WHAT YOU ARE ASKED TO DO: Take each line of the data that contains the string "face" and copy it.

DATA SUPPLIED:
————

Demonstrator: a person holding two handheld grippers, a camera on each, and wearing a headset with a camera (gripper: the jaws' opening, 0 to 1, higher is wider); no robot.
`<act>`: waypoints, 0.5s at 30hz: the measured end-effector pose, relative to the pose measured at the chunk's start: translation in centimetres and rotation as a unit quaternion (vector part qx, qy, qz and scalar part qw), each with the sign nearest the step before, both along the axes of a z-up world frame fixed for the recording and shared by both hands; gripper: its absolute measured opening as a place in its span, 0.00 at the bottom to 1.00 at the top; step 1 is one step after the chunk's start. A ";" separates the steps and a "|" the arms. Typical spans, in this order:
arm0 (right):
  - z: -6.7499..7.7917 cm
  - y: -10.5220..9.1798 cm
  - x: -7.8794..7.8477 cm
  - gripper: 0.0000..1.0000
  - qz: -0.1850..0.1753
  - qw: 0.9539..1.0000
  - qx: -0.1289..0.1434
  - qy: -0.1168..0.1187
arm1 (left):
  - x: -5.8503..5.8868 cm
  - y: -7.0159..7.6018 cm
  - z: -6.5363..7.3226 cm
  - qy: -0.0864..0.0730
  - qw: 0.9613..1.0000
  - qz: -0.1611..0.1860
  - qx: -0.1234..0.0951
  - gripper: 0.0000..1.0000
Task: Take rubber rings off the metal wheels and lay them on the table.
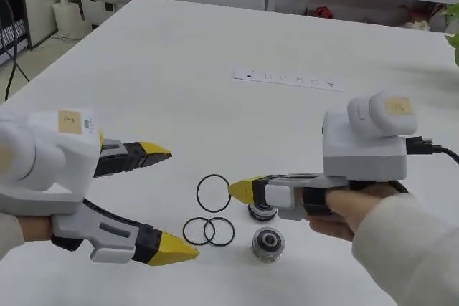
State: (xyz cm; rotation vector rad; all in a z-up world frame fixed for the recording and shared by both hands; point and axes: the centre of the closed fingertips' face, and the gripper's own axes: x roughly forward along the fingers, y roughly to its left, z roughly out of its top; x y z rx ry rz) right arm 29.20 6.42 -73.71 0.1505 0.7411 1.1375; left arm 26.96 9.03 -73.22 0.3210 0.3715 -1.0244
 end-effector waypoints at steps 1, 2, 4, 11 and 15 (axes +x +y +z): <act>-0.3 0.1 -0.2 0.00 0.004 1.000 -0.004 0.005 | -0.1 0.0 0.0 0.001 1.000 -0.002 0.000 0.86; -0.5 0.2 -0.3 0.00 0.005 1.000 -0.006 0.009 | -0.1 0.0 -0.1 0.002 1.000 -0.003 0.000 0.86; -1.0 0.4 -0.4 0.00 0.005 1.000 -0.005 0.021 | -0.1 0.0 -0.1 0.002 1.000 -0.004 0.000 0.86; -3.1 0.7 -0.4 0.00 0.008 0.999 -0.032 0.037 | -0.2 0.0 -0.4 0.007 1.000 -0.006 0.006 0.85; -4.0 0.6 0.0 0.00 0.000 0.998 -0.035 0.055 | -0.3 0.0 -0.7 0.012 1.000 -0.008 0.010 0.85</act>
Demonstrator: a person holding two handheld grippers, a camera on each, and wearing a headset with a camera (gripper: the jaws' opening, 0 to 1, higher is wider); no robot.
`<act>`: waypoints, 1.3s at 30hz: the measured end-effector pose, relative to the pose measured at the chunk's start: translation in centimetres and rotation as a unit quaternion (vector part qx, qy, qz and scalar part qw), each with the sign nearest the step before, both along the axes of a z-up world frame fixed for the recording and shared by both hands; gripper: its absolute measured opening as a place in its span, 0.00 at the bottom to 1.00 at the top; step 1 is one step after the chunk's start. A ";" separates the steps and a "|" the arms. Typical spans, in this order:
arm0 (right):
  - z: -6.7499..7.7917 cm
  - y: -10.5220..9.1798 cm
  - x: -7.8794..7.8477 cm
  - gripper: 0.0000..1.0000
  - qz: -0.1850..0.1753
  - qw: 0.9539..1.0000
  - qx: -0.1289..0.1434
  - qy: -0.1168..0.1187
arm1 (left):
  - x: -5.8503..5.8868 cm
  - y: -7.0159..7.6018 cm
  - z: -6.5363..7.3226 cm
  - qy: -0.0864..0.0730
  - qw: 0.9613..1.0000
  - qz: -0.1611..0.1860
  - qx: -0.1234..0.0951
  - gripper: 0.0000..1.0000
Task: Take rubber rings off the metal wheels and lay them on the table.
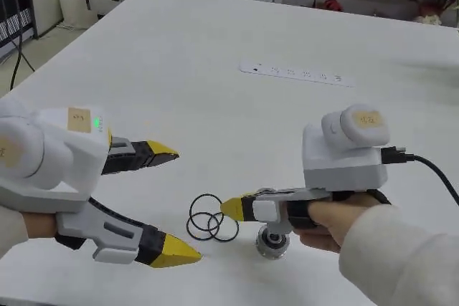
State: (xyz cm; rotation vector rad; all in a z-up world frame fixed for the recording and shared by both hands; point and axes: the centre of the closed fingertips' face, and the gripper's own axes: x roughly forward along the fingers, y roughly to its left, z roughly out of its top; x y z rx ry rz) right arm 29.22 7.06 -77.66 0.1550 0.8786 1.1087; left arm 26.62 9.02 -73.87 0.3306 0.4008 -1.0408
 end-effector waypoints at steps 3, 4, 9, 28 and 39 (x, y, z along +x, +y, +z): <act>-0.4 -0.2 0.0 0.00 -0.003 1.000 -0.005 0.003 | -0.1 -0.1 0.0 0.000 1.000 -0.003 0.002 0.85; -0.6 -0.3 0.1 0.00 -0.006 1.000 -0.006 0.007 | -0.1 -0.1 0.0 0.000 1.000 -0.003 0.001 0.85; -1.1 -0.3 0.3 0.00 -0.017 1.000 -0.004 0.025 | -0.1 -0.1 0.0 0.003 1.000 -0.003 -0.001 0.85; -2.7 0.1 -0.1 0.00 -0.017 0.999 -0.027 0.036 | -0.3 -0.1 -0.3 0.009 1.000 -0.007 0.005 0.86; -3.0 0.2 0.0 0.00 -0.018 0.999 -0.033 0.032 | -0.3 -0.1 -0.4 0.011 1.000 -0.008 0.007 0.86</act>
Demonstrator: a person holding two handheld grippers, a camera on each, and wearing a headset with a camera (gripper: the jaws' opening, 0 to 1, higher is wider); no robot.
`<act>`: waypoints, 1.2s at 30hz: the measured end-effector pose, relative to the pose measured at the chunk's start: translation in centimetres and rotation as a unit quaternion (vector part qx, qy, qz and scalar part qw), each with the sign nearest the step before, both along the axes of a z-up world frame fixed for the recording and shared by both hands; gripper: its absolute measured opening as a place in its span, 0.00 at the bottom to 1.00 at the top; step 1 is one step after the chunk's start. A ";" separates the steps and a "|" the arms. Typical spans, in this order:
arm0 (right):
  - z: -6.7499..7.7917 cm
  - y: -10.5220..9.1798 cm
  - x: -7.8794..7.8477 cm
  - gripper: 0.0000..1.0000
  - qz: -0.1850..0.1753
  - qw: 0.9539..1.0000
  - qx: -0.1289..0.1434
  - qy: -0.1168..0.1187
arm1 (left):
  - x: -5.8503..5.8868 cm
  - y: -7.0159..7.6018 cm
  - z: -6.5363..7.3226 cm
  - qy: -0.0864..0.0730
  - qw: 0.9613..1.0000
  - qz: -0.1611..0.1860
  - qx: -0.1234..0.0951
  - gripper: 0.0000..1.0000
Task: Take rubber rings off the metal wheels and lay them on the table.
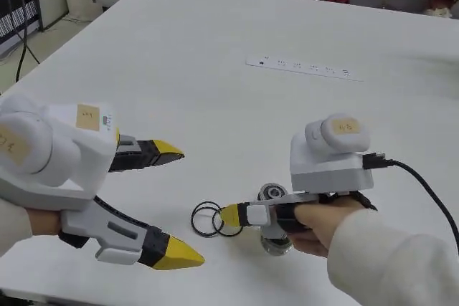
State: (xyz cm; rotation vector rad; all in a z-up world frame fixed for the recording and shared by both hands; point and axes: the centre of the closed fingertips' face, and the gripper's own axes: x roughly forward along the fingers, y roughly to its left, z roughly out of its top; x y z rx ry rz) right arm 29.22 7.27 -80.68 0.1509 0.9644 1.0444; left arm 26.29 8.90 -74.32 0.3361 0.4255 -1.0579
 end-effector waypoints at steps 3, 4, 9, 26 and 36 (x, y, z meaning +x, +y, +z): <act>0.0 0.0 0.1 0.00 0.000 1.000 0.000 -0.003 | 0.0 0.0 0.0 0.001 1.000 0.000 0.000 0.86; 0.0 0.1 0.1 0.00 0.000 1.000 0.001 -0.004 | 0.0 0.0 -0.1 0.001 1.000 0.000 0.001 0.86; 0.1 0.2 0.2 0.00 0.002 1.000 0.000 -0.010 | 0.0 0.0 -0.1 0.002 1.000 0.001 0.002 0.86; -0.2 -0.3 0.4 0.01 0.010 1.000 -0.013 -0.024 | -0.1 0.2 -0.3 0.004 1.000 0.001 0.007 0.86; 0.0 -0.7 0.6 0.02 0.018 0.999 -0.020 -0.037 | -0.2 0.2 -0.6 0.009 1.000 0.000 0.011 0.86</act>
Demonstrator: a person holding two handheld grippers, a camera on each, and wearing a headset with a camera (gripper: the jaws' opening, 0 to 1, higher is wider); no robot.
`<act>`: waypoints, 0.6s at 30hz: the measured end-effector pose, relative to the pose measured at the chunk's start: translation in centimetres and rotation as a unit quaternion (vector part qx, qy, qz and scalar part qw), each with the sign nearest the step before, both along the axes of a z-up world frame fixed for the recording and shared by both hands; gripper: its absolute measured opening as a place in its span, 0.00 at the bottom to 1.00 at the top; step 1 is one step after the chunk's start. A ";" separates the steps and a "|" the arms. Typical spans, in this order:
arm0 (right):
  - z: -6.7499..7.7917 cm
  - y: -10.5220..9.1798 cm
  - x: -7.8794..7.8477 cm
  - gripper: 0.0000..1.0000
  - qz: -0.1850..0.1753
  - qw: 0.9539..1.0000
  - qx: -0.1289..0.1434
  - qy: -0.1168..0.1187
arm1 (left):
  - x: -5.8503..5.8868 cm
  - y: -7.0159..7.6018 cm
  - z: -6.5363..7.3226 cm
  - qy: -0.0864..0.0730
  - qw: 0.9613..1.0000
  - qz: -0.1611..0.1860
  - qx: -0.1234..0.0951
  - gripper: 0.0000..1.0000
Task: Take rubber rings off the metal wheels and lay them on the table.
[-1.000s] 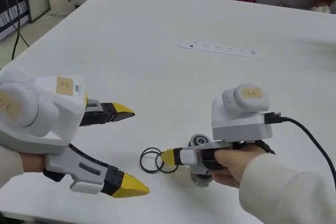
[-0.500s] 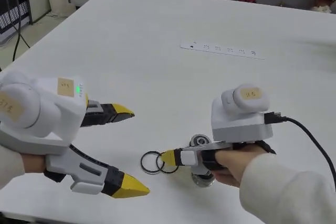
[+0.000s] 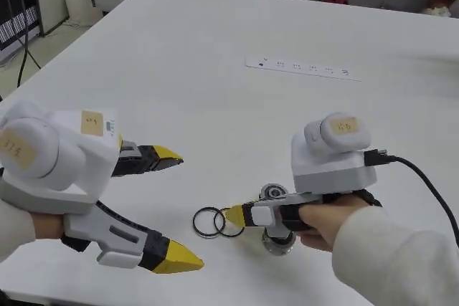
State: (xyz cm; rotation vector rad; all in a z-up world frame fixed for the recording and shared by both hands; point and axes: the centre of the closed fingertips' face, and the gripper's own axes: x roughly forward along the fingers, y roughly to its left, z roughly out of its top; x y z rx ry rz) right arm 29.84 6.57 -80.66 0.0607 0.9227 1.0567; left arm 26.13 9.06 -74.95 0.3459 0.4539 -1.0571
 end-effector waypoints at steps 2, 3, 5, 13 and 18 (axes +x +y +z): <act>0.1 0.0 0.0 0.02 0.005 1.000 0.001 -0.002 | 0.0 0.0 0.0 0.001 1.000 0.001 -0.001 0.86; 0.2 0.0 0.0 0.02 0.006 1.000 0.002 -0.003 | 0.0 0.0 -0.1 0.004 1.000 0.001 -0.002 0.86; 0.3 0.0 0.0 0.03 0.011 1.000 0.001 -0.006 | -0.1 0.0 -0.3 0.008 1.000 0.001 0.001 0.86; 1.5 -0.5 0.6 0.04 0.007 1.000 0.008 -0.019 | -0.2 0.0 -0.4 0.010 1.000 -0.002 0.004 0.86; 2.5 -0.9 1.2 0.05 -0.004 1.000 0.021 -0.021 | -0.2 0.0 -0.6 0.012 1.000 -0.004 0.007 0.85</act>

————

TASK ANSWER:
State: (xyz cm; rotation vector rad; all in a z-up world frame fixed for the recording and shared by both hands; point and axes: the centre of the closed fingertips' face, and the gripper's own axes: x roughly forward along the fingers, y roughly to its left, z roughly out of its top; x y z rx ry rz) right arm 29.20 6.42 -73.71 0.1505 0.7411 1.1375; left arm 26.96 9.03 -73.22 0.3210 0.3715 -1.0244
State: (xyz cm; rotation vector rad; all in a z-up world frame fixed for the recording and shared by both hands; point and axes: the centre of the closed fingertips' face, and the gripper's own axes: x roughly forward along the fingers, y roughly to its left, z roughly out of its top; x y z rx ry rz) right arm 29.22 7.06 -77.66 0.1550 0.8786 1.1087; left arm 26.62 9.02 -73.87 0.3306 0.4008 -1.0408
State: (xyz cm; rotation vector rad; all in a z-up world frame fixed for the recording and shared by both hands; point and axes: the centre of the closed fingertips' face, and the gripper's own axes: x roughly forward along the fingers, y roughly to its left, z roughly out of its top; x y z rx ry rz) right arm 29.22 7.27 -80.68 0.1509 0.9644 1.0444; left arm 26.29 8.90 -74.32 0.3361 0.4255 -1.0579
State: (xyz cm; rotation vector rad; all in a z-up world frame fixed for the recording and shared by both hands; point and axes: the centre of the closed fingertips' face, and the gripper's own axes: x roughly forward along the fingers, y roughly to its left, z roughly out of its top; x y z rx ry rz) right arm 29.84 6.57 -80.66 0.0607 0.9227 1.0567; left arm 26.13 9.06 -74.95 0.3459 0.4539 -1.0571

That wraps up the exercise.